Wallen admitted he had been “partying all weekend” with some “longtime friends.”
He went on to say he and his friends “say dumb stuff together” and it isn’t a slur he uses frequently.
“No, I don’t think it just happened. I was around some of my friends and we just, we say dumb stuff together. In our minds it’s playful. It sounds ignorant but that’s really where it came from, and it’s wrong,” Wallen added. “We were all clearly drunk and I was asking his girlfriend to take care of him because he was drunk and he was leaving. I didn’t mean it in any derogatory manner at all.”
Strahan pressed Wallen why he would feel it was an “appropriate” word to ever use, to which the country crooner admitted he was “just ignorant about it.”
“I don’t think I ever sat down and thought, ‘Hey, is this right or wrong?’” he said.

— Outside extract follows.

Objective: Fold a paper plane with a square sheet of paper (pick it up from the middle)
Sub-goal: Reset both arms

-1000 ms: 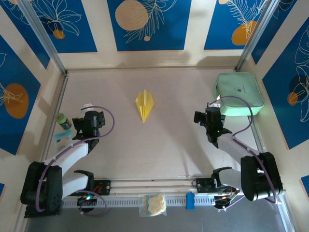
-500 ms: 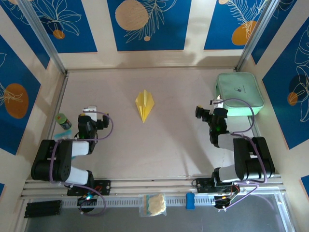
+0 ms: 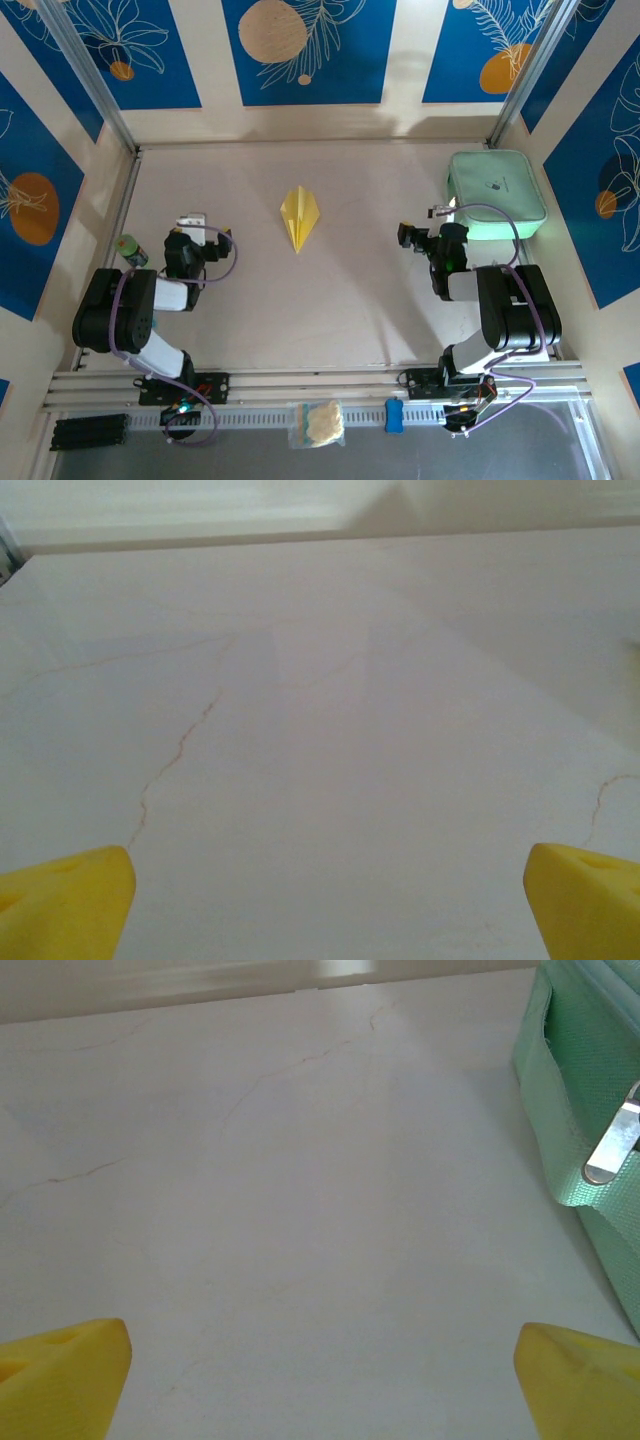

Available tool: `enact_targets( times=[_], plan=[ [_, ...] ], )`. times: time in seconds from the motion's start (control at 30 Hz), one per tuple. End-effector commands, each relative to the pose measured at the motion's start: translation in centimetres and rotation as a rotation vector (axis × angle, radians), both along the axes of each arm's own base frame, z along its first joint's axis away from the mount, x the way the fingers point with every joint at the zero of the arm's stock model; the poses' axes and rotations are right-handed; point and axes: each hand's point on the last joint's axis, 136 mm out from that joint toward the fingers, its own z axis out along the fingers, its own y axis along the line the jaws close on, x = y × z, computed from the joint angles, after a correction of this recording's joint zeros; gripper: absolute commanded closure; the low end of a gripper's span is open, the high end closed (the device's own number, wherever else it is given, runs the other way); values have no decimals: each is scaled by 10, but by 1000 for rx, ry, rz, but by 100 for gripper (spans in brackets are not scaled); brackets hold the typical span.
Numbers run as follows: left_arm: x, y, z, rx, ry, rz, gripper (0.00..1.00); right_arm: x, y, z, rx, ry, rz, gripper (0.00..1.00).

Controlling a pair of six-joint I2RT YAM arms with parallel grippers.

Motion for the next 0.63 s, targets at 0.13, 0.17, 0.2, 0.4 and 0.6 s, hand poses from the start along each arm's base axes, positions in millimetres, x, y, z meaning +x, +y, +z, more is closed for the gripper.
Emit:
enact_targets(
  times=[0.13,0.17,0.2,0.4,0.6],
  plan=[
    [4,-3,4,15,-14,-29,0,7,2,10,7,-29,16,1],
    [5,-4,5,16,-13,-38,0,7,2,10,6,-28,16,1],
    [6,-4,3,19,0,-36,1,7,2,10,6,-29,16,1],
    [9,-6,1,39,14,-31,1,7,2,10,6,-29,16,1],
    [7,-7,2,38,6,-33,1,7,1,10,6,-30,15,1]
  ],
)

Wallen was widely condemned by several country artists, including Maren Morris and Mickey Guyton, after the video surfaced. Asked by Strahan if he believes there is a race problem in country music, he replied, “I mean, it would seem that way, yeah. I haven’t really sat and thought about that.”
In April, the musician took to social media to issue a handwritten apology to fans and revealed he would be taking a break from performing this summer.
“I have felt a lot of love lately from so many people I haven’t gotten to know yet,” Wallen began, while thanking his fans who stood beside him. “I know my corner hasn’t been the most popular one to stand in recently, but many of you did anyway.”
Wallen maintained that he had “made some mistakes” in 2020 and called it a “tough year,” likely pointing to his public intoxication arrest in May and disorderly conduct charges in September.
The country star was also scratched as a performer on “Saturday Night Live” after he was spotted partying at a bar without practicing social distancing just days before his scheduled performance.
He went on to write that he always “strives to be better” and that his time away from the spotlight not only helped him identify the ways he wants to improve but also “reminded me that I am still very proud of who I am and the man I am becoming.”